The entries are given below. Output each one unchanged.

Provided material:
□ □ □ □

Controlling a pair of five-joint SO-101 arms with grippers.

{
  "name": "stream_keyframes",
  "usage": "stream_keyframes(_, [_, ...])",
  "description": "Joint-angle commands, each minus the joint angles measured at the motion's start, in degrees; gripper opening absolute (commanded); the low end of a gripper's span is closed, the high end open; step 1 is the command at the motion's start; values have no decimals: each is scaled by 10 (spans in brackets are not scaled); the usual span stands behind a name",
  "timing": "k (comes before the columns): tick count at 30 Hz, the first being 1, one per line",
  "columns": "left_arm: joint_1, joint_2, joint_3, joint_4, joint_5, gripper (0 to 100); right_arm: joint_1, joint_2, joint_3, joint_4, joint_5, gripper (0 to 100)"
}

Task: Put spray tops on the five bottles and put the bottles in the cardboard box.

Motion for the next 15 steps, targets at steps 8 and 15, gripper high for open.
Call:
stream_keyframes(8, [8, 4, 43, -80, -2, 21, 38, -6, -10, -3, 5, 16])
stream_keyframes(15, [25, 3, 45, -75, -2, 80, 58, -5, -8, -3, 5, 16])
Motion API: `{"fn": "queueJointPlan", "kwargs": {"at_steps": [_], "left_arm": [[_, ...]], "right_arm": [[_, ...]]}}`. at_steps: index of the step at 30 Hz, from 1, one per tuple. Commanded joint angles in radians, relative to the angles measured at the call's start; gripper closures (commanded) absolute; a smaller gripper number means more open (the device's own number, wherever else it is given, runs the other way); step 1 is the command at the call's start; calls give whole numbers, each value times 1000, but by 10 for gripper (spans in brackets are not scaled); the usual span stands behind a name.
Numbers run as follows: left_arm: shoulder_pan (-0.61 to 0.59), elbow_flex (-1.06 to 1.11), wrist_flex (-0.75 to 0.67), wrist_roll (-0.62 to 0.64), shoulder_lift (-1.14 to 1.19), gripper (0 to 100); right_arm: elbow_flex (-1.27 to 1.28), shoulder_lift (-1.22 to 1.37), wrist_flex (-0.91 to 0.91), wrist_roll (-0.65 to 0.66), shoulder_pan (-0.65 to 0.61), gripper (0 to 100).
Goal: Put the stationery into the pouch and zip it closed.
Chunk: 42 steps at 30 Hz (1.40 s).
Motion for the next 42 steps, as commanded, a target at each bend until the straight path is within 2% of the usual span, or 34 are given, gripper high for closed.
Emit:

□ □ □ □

Exercise response:
Controlling a pair of five-joint SO-101 arms with grippers.

{
  "name": "stream_keyframes",
  "usage": "stream_keyframes(_, [_, ...])",
  "description": "Joint-angle commands, each minus the joint angles measured at the motion's start, in degrees; gripper opening absolute (commanded); the low end of a gripper's span is closed, the high end open; step 1 is the command at the motion's start; values have no decimals: each is scaled by 10 (spans in brackets are not scaled); the usual span stands behind a name",
  "timing": "k (comes before the columns): tick count at 30 Hz, the first being 1, one per line",
  "columns": "left_arm: joint_1, joint_2, joint_3, joint_4, joint_5, gripper (0 to 100); right_arm: joint_1, joint_2, joint_3, joint_4, joint_5, gripper (0 to 100)"
}

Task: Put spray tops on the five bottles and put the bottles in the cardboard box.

Motion for the next 15 steps, targets at steps 8 and 15, gripper high for open.
Call:
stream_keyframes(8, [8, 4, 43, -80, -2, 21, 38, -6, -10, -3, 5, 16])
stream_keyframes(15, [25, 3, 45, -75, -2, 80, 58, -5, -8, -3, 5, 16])
Motion API: `{"fn": "queueJointPlan", "kwargs": {"at_steps": [_], "left_arm": [[_, ...]], "right_arm": [[_, ...]]}}`. at_steps: index of the step at 30 Hz, from 1, one per tuple. Commanded joint angles in radians, relative to the angles measured at the call's start; gripper closures (commanded) absolute; a smaller gripper number means more open (the device's own number, wherever else it is given, runs the other way); step 1 is the command at the call's start; calls give whole numbers, each value times 1000, but by 10 for gripper (spans in brackets are not scaled); the usual span stands behind a name.
Numbers run as follows: left_arm: shoulder_pan (-0.61 to 0.59), elbow_flex (-1.06 to 1.11), wrist_flex (-0.75 to 0.67), wrist_roll (-0.62 to 0.64), shoulder_lift (-1.14 to 1.19), gripper (0 to 100); right_arm: elbow_flex (-1.27 to 1.28), shoulder_lift (-1.22 to 1.37), wrist_flex (-0.91 to 0.91), wrist_roll (-0.65 to 0.66), shoulder_pan (-0.65 to 0.61), gripper (0 to 100).
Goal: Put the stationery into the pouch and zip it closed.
Chunk: 42 steps at 30 Hz (1.40 s).
Motion for the next 42 steps, as commanded, a target at each bend until the straight path is within 2% of the usual span, or 34 are given, gripper high for closed.
Emit:

There's nothing left to add to the output.